━━━ Source data ━━━
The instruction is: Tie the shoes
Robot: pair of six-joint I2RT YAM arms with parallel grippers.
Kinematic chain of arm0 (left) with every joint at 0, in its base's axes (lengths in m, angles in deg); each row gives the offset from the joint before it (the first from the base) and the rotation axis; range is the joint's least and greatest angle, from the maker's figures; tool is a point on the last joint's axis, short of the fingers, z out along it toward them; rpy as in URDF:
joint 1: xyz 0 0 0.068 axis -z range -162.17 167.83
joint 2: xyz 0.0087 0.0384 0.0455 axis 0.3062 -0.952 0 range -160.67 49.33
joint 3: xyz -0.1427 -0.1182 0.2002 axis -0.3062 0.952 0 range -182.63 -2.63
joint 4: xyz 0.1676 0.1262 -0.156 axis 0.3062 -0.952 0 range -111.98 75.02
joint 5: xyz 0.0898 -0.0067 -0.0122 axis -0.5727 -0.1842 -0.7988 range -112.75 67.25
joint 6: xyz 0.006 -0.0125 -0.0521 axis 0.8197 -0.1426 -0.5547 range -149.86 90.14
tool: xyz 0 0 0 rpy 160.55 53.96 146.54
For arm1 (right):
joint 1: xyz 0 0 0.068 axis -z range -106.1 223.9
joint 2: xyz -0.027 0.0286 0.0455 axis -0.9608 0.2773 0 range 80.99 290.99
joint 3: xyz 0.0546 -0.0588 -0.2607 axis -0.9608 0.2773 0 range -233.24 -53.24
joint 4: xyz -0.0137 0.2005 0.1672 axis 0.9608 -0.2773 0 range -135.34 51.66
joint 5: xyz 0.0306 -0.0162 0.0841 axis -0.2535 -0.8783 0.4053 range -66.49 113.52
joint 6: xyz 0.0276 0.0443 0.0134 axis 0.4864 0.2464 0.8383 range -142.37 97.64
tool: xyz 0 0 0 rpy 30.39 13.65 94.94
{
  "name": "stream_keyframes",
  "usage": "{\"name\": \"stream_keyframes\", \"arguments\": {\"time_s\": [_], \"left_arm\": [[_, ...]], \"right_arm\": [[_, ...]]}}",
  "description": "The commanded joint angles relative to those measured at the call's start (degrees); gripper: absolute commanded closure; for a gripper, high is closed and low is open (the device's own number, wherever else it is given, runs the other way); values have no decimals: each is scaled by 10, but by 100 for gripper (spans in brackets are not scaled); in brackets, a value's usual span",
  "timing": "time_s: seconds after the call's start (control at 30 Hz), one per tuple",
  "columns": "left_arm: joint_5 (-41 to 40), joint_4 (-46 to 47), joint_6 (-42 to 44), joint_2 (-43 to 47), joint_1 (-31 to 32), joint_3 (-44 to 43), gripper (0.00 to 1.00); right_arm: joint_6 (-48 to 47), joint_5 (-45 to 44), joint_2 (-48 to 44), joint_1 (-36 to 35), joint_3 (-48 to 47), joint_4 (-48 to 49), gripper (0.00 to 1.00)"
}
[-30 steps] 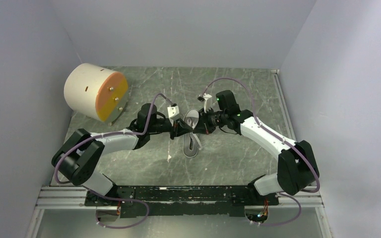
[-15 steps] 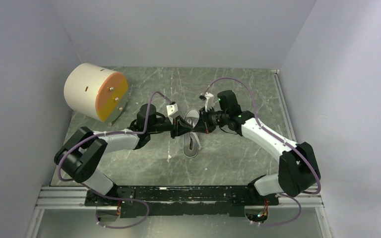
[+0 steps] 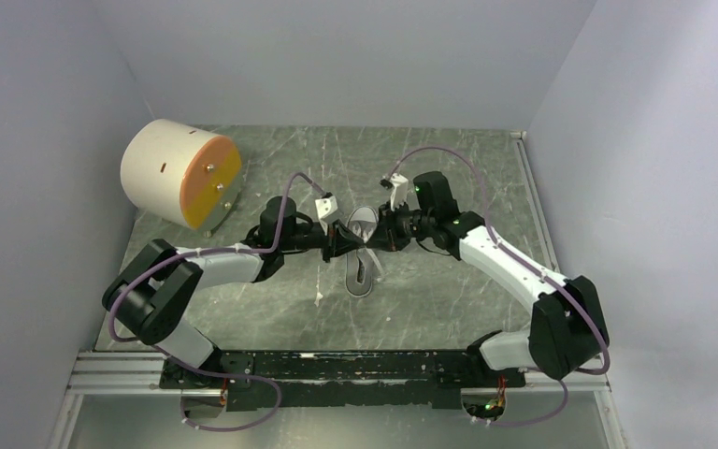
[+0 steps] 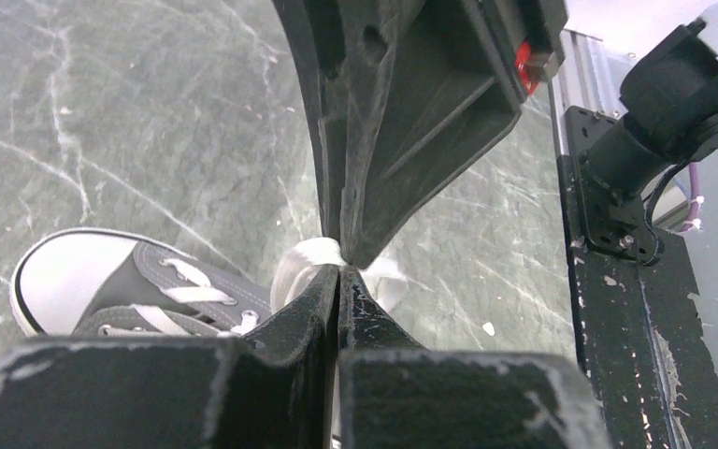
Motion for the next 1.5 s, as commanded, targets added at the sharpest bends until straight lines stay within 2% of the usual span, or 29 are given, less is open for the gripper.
{"name": "stream_keyframes", "arguments": {"time_s": [0.0, 0.07, 0.17, 0.23, 0.43, 0.63, 0.77, 0.8, 0.87, 0.97, 1.03, 1.27, 1.47], "left_arm": [[-35, -43, 19, 15, 5, -4, 95], [-45, -59, 21, 19, 5, -5, 95], [-52, -62, 10, 20, 5, -4, 95], [-51, -66, 0, 16, 5, -9, 95], [-50, -102, -5, 21, 4, -26, 95], [-37, -119, -5, 24, -1, -34, 95], [-15, -106, -20, 24, -5, -32, 95], [-12, -99, -27, 25, -6, -29, 95], [-1, -72, -49, 23, -9, -20, 95], [18, -43, -79, 22, -16, -13, 95], [25, -34, -89, 19, -19, -11, 95], [53, -17, -118, -6, -23, -16, 94], [51, -14, -133, -29, -23, -27, 84]], "right_arm": [[-2, -85, -26, 5, -28, -56, 72], [-1, -115, -44, 16, -17, -83, 61], [12, -121, -59, 31, 1, -112, 53], [38, -110, -66, 33, 29, -89, 46], [71, -15, -47, 37, 78, -19, 44], [88, 70, -50, 36, 105, 93, 43], [87, 70, -29, 25, 110, 142, 44], [85, 72, -22, 24, 110, 154, 46], [74, 82, -1, 24, 92, 158, 57], [56, 86, 22, 24, 64, 129, 86], [48, 89, 28, 24, 59, 121, 100], [47, 97, 21, 24, 79, 145, 100], [53, 102, 23, 23, 80, 164, 100]]}}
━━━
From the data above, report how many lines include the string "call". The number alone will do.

2